Data listing ::
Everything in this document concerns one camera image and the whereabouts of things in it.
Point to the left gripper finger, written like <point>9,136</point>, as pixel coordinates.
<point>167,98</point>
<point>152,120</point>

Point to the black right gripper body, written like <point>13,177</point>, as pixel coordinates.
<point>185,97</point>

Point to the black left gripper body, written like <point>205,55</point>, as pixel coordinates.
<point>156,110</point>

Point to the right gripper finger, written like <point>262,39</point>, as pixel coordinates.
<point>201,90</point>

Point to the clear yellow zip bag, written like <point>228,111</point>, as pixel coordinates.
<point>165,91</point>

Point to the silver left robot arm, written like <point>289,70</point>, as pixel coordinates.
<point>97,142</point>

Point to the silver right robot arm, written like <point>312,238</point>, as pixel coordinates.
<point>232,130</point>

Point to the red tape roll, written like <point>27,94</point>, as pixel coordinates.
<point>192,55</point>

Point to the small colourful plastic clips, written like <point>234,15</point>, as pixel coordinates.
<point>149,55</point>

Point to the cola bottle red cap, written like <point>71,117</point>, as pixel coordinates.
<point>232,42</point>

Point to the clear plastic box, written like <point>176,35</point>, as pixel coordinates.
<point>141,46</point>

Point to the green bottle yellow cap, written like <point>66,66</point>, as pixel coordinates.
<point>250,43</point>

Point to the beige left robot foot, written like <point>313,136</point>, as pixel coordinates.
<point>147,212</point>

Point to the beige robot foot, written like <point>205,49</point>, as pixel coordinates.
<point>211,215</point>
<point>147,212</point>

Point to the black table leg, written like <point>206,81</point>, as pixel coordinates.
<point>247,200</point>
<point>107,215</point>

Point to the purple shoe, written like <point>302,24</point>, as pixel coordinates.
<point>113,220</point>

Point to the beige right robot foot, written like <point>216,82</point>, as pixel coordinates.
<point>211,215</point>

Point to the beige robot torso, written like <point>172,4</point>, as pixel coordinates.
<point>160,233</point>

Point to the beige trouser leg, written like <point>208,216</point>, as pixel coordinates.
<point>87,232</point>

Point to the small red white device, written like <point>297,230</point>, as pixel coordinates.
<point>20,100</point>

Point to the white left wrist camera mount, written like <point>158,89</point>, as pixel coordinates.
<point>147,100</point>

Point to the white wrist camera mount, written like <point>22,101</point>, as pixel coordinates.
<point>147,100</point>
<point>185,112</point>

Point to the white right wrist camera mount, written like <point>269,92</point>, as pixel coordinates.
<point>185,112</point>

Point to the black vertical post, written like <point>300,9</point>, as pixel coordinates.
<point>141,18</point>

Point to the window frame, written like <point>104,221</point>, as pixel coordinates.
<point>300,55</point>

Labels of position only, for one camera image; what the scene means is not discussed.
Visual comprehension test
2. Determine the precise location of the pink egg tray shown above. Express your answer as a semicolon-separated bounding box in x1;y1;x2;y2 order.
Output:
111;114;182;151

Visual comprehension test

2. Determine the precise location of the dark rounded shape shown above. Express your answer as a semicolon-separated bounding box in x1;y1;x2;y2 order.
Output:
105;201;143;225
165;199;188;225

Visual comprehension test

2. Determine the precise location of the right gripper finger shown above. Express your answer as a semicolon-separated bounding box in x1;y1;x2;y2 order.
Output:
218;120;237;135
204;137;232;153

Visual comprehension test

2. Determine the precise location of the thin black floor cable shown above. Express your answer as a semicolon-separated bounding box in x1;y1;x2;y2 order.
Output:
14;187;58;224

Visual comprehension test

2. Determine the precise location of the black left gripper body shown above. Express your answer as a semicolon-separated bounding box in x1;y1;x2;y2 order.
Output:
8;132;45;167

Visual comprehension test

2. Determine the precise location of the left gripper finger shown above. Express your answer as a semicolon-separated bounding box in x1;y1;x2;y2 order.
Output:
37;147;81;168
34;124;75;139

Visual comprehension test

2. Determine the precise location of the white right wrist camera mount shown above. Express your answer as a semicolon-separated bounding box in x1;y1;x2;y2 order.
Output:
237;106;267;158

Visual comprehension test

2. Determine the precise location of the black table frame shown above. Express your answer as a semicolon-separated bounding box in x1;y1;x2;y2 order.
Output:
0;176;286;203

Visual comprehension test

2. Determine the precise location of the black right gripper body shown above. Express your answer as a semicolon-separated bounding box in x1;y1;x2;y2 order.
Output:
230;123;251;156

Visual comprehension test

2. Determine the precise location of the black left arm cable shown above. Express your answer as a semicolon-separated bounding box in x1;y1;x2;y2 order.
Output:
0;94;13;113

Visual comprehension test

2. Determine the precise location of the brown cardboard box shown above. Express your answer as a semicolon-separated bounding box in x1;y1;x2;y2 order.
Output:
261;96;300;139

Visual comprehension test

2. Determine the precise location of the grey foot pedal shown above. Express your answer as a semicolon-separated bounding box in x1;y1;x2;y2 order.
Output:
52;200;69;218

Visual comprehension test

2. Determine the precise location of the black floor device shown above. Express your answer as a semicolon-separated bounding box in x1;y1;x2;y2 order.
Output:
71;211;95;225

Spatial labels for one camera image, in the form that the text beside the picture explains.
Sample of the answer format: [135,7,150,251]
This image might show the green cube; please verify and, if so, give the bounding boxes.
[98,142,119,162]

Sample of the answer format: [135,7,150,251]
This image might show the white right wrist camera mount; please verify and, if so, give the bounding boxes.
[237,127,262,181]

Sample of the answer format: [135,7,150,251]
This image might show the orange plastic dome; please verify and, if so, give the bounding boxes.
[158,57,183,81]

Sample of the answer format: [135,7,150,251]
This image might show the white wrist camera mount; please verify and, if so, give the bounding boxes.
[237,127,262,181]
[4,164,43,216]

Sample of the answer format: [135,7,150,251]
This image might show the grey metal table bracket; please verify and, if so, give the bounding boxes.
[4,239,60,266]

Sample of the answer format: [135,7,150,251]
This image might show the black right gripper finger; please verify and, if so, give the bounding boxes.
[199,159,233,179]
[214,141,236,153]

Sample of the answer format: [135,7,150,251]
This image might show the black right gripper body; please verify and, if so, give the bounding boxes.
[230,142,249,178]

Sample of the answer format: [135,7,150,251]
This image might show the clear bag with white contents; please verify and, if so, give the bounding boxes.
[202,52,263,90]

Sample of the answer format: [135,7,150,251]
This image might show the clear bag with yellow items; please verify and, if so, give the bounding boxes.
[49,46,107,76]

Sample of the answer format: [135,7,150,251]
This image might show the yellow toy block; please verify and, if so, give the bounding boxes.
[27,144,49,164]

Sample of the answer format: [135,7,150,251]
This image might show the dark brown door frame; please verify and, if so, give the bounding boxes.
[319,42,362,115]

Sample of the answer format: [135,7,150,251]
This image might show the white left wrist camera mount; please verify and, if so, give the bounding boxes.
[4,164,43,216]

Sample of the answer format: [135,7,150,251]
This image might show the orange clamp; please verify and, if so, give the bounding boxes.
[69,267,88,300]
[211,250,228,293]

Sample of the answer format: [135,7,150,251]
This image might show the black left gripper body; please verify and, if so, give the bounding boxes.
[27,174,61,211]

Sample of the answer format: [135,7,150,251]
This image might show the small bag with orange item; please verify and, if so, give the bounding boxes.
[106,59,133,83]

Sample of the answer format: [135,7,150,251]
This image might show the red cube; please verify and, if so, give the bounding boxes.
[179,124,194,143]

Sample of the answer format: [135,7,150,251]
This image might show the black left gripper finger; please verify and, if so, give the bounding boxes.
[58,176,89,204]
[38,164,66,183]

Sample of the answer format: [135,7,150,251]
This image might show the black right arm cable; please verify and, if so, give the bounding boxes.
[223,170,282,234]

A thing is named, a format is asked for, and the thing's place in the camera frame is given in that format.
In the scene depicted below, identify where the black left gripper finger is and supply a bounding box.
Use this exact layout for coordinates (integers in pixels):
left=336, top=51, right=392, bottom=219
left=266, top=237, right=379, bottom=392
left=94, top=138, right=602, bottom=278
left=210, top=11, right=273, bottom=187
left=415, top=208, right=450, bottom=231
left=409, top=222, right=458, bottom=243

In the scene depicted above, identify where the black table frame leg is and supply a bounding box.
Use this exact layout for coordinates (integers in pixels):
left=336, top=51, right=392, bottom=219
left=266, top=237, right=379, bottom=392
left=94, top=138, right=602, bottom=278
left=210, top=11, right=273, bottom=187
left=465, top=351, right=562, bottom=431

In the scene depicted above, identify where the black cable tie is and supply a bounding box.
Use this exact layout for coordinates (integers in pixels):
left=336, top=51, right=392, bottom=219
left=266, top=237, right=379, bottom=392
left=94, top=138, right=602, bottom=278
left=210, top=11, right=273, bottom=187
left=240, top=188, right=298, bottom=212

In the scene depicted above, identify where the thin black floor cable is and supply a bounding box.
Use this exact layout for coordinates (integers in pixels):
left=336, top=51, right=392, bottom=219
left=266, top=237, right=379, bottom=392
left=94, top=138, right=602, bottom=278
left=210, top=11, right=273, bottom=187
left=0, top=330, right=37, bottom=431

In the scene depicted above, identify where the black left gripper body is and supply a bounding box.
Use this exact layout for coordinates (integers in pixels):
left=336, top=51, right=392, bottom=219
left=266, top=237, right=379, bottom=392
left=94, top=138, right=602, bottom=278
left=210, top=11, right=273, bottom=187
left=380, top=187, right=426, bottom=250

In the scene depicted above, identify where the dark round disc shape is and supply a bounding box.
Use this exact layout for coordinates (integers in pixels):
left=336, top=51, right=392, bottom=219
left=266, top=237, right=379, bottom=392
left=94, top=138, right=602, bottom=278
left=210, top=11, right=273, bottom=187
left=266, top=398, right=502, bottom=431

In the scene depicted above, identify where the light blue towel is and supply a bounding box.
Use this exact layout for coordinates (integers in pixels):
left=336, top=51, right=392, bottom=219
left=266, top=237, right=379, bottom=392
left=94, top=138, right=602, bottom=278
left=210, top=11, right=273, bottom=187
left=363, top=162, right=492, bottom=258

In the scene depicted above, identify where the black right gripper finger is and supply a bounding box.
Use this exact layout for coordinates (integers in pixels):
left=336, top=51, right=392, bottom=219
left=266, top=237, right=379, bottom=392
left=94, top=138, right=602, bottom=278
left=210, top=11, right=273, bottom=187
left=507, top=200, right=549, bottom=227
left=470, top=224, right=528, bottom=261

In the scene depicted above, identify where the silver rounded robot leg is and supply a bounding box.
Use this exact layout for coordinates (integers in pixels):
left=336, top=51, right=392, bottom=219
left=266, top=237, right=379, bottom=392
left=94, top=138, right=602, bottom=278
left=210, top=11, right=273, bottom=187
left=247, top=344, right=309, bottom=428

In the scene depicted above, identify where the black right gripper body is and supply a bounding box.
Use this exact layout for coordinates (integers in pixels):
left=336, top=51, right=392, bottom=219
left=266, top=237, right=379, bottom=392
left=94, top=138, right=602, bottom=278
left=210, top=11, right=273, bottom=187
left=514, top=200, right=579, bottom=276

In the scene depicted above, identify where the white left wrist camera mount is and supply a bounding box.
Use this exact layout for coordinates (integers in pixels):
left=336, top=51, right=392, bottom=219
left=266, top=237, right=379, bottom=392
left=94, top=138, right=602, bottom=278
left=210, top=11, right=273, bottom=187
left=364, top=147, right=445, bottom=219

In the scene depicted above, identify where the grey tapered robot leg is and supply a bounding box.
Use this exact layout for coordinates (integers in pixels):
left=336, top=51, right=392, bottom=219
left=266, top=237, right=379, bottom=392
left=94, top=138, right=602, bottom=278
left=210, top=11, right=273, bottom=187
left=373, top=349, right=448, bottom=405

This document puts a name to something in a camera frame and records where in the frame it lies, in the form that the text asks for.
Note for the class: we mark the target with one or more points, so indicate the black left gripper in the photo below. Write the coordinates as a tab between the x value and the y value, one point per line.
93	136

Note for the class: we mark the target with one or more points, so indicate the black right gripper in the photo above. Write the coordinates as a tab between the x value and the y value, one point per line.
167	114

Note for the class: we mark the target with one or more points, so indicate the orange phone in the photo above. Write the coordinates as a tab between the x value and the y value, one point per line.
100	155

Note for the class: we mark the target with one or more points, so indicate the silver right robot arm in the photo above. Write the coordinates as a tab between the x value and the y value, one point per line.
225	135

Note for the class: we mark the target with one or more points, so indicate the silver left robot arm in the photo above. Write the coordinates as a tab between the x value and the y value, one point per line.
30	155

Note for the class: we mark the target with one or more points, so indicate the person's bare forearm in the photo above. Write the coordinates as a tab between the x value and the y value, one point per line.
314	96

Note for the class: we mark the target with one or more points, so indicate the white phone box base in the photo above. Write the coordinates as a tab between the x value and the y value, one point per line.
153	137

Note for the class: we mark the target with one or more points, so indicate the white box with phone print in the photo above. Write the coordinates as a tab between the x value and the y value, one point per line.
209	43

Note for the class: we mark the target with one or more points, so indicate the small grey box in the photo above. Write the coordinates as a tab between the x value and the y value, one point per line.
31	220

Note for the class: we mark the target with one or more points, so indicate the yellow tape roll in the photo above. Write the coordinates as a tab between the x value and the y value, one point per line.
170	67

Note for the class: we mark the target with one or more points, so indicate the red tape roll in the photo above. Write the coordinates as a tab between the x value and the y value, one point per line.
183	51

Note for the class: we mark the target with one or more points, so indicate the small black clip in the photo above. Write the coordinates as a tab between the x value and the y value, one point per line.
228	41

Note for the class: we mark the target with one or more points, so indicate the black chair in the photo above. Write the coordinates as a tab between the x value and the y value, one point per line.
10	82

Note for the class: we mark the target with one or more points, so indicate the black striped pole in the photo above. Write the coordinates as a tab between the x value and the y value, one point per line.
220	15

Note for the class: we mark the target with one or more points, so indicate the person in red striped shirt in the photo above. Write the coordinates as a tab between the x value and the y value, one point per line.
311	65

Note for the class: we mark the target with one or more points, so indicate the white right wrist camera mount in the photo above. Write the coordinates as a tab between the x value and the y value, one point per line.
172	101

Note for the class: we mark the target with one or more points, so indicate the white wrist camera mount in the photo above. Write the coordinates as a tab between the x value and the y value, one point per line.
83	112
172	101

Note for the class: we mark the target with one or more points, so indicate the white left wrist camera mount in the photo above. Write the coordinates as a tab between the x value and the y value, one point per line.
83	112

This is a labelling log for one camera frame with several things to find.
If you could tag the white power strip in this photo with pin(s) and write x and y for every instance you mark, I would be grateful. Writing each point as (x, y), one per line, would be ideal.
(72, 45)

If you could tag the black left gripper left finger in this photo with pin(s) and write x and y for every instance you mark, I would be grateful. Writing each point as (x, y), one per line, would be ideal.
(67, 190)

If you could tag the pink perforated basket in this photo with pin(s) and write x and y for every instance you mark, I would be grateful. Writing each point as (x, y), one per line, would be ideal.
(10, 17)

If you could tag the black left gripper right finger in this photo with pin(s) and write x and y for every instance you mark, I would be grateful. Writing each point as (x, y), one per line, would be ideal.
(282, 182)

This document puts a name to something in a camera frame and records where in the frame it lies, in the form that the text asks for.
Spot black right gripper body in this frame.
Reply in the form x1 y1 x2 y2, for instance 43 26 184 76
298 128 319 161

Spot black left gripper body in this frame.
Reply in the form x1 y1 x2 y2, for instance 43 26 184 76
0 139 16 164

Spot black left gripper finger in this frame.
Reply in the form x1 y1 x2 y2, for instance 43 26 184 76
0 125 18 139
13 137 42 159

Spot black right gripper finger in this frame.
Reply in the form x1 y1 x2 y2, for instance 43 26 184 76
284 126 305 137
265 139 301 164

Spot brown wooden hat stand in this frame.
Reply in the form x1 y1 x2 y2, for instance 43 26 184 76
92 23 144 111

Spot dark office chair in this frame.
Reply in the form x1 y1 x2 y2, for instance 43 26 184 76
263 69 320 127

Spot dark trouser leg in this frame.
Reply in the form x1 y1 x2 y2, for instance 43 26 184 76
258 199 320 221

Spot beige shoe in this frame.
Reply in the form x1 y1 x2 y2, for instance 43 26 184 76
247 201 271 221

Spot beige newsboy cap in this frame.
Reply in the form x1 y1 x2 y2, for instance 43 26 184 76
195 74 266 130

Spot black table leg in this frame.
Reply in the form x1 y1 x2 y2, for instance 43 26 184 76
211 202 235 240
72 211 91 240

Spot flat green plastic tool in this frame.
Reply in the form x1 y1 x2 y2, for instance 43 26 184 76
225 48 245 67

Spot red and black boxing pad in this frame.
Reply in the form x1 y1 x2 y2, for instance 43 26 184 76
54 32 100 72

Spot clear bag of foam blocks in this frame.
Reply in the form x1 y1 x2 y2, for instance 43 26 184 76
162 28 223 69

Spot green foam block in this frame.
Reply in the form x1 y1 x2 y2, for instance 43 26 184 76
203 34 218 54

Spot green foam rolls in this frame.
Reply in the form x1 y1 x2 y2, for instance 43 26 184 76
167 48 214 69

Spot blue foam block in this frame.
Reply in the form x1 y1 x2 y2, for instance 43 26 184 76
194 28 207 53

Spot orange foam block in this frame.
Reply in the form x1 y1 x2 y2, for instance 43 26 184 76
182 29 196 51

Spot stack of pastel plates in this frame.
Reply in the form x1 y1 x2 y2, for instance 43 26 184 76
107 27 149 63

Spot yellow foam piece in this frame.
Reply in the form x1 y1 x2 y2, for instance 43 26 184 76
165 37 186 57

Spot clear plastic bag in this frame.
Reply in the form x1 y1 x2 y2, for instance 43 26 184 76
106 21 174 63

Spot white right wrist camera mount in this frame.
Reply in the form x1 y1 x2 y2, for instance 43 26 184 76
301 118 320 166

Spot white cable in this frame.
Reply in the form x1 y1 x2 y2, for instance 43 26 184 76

Work instructions ::
Please print the records above exactly from their first line. End with the line containing "<point>232,42</point>", and include it.

Completed task ::
Everything in this document concerns one camera image and the whereabouts of things in it.
Point to the left gripper finger, written like <point>9,136</point>, as pixel coordinates.
<point>167,98</point>
<point>152,120</point>

Point to the black right gripper body, written like <point>13,177</point>, as pixel coordinates.
<point>185,97</point>

Point to the black left gripper body, written like <point>205,55</point>, as pixel coordinates.
<point>156,110</point>

Point to the right gripper finger, written like <point>262,39</point>, as pixel coordinates.
<point>201,90</point>

Point to the clear yellow zip bag, written like <point>228,111</point>, as pixel coordinates.
<point>165,91</point>

Point to the silver left robot arm, written like <point>289,70</point>, as pixel coordinates.
<point>97,142</point>

Point to the silver right robot arm, written like <point>312,238</point>, as pixel coordinates.
<point>232,130</point>

Point to the red tape roll, written like <point>27,94</point>, as pixel coordinates.
<point>192,55</point>

Point to the small colourful plastic clips, written like <point>234,15</point>, as pixel coordinates.
<point>149,55</point>

Point to the cola bottle red cap, written like <point>71,117</point>, as pixel coordinates.
<point>232,42</point>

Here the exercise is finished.